[Data extracted from a collection]
┏━━
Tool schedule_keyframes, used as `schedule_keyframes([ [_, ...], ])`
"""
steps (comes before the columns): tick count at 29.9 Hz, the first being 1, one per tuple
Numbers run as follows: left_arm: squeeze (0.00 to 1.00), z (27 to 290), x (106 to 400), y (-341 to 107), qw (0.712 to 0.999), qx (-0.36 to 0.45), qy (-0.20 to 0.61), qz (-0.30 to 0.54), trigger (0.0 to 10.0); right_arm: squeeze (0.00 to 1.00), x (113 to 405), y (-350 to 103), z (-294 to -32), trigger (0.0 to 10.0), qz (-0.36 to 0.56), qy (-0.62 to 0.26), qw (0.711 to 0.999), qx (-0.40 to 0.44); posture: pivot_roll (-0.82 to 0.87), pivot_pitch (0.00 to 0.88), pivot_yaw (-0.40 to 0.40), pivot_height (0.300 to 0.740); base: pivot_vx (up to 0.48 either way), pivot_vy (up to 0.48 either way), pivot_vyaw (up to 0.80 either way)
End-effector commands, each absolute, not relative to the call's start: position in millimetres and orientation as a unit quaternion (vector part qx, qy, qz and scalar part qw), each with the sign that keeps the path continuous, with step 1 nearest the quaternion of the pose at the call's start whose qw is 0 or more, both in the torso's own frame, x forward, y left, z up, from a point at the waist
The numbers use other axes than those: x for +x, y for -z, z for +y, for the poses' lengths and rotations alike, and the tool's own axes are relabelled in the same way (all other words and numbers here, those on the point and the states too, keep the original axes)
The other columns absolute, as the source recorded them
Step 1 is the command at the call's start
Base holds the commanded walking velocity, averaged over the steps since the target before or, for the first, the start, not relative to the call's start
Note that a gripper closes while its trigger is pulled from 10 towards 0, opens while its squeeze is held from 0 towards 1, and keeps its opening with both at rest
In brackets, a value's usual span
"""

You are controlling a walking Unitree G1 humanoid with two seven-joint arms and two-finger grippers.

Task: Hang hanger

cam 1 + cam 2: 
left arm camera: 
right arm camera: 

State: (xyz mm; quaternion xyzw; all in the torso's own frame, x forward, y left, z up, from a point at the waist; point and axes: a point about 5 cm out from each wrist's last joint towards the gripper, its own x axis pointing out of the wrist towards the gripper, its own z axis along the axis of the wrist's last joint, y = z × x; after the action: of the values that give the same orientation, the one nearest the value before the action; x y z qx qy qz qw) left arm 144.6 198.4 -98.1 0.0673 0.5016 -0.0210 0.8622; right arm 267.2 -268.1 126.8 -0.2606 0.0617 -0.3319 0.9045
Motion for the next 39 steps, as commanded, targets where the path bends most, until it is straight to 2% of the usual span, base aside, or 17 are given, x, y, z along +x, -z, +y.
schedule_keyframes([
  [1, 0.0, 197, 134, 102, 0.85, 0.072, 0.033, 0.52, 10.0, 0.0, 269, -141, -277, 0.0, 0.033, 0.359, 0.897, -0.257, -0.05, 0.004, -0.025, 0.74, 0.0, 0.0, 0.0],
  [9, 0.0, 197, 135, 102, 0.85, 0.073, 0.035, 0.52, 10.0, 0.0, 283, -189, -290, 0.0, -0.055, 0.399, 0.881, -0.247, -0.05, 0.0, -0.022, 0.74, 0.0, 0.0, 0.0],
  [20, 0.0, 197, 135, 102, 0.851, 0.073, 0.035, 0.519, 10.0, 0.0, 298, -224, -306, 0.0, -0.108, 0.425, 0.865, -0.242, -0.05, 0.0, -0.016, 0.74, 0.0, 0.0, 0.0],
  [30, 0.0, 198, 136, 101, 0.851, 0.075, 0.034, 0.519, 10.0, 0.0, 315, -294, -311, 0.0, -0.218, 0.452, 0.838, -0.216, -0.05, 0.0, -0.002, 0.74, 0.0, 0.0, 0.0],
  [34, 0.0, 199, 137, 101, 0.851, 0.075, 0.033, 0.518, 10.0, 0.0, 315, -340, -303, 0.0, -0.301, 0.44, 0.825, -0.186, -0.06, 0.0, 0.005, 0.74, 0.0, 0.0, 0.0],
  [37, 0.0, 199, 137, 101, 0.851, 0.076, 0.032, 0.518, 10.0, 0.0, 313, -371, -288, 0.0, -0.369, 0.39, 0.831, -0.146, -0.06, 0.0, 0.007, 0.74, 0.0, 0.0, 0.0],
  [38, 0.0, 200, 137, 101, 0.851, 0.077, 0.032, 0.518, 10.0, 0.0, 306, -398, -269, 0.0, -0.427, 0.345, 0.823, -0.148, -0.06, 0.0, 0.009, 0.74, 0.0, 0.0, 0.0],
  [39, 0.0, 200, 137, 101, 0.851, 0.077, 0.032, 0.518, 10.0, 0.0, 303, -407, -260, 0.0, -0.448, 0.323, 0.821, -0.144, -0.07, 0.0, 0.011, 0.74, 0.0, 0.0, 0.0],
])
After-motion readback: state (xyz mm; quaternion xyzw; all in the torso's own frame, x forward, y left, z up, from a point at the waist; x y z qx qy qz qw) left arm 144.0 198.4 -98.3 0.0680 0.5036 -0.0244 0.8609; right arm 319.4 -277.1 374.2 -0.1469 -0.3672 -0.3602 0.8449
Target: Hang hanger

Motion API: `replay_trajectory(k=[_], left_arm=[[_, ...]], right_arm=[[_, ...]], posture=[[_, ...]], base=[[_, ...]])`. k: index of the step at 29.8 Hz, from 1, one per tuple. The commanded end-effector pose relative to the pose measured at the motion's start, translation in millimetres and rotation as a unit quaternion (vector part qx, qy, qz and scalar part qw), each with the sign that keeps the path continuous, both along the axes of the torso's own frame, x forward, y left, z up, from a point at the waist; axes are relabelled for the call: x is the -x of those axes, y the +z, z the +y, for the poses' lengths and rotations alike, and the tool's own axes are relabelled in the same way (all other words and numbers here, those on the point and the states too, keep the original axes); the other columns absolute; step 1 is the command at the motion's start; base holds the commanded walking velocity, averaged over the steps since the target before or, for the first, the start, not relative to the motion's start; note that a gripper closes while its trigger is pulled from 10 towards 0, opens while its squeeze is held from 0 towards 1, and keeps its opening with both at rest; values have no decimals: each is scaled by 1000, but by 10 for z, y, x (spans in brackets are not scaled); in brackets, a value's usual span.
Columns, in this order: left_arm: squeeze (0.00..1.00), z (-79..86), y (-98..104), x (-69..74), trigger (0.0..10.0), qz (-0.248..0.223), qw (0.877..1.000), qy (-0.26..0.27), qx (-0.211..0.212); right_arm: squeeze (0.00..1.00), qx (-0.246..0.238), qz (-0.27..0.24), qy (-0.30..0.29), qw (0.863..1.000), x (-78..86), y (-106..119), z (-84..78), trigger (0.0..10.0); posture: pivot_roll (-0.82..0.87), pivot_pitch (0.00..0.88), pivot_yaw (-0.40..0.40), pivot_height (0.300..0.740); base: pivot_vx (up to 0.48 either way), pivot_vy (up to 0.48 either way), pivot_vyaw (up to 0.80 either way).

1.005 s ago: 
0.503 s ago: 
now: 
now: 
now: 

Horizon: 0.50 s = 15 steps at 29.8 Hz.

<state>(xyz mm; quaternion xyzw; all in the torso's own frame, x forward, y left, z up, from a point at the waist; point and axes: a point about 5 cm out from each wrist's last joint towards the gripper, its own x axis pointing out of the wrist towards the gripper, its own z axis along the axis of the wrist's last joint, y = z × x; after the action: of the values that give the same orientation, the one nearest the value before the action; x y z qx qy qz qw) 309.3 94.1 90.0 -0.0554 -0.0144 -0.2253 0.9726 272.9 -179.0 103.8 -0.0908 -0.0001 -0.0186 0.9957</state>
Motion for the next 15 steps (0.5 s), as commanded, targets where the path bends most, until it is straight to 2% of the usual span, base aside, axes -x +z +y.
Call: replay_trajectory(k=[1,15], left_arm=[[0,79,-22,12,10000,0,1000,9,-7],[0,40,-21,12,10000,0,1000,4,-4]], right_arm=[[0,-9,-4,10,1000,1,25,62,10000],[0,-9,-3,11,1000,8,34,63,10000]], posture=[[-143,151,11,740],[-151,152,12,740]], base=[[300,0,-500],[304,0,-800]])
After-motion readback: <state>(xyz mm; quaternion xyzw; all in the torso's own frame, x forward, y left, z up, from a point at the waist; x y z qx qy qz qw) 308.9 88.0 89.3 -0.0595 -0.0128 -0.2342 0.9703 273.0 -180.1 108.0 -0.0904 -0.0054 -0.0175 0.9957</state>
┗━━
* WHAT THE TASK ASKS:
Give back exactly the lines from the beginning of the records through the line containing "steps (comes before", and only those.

* TASK RESULT:
Tool schedule_keyframes, used as `schedule_keyframes([ [_, ...], ])`
"""
steps (comes before the columns): tick count at 29.9 Hz, the first being 1, one per tuple

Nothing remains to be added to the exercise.